What M5, greedy and T-test is meaning

sriongatc
sriongatc New Altair Community Member
edited November 5 in Community Q&A
I just try to training model with Linear Regression. I need to know about meaning of M5, greedy and T-test from feature selection. Many thanks for considering my request. :'( 

Answers

  • David_A
    David_A New Altair Community Member
    edited November 2021

    those three are different strategies for reducing the number of features (or attributes or columns) that are considered in your model.
    In general it's a good idea to have as few influence factors as possible for your model, so it's less susceptible for noise and errors. On the other hand, you don't want to lose potential information. So it's always a trade off between selecting the right amount of features.
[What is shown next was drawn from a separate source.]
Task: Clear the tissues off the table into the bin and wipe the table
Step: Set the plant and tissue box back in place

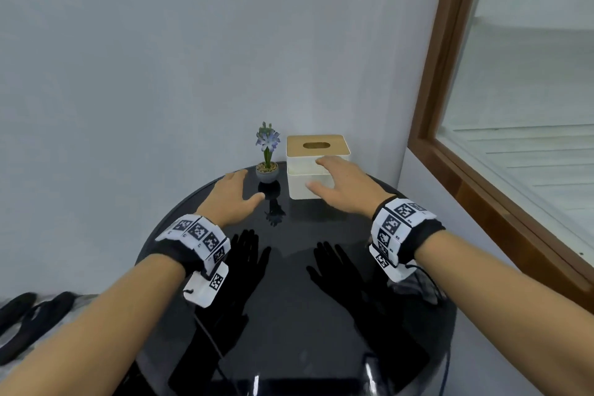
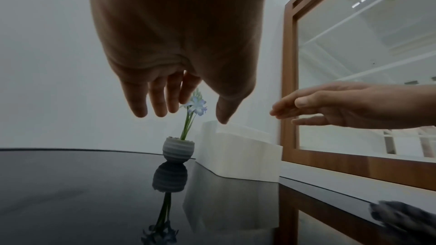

    M5 is also a called M5 Prime, selects a subset of attributes, which improves the Akaike information criterion the most.
    T-test performs the statistical test of the same name to consider if a feature has a significant influence on the target class.
    Greedy is a forward selection strategy, where each round the attribute with the lowest contribution (again based on the Akaike information criterion) is deselected.

    There's no golden rule which selection strategy gives you the best results, that's best decided with an independent parameter optimization). But I highly recommend to use any kind of feature selection for your regression model (especially if you have more than just a few attributes).

    Best,
    David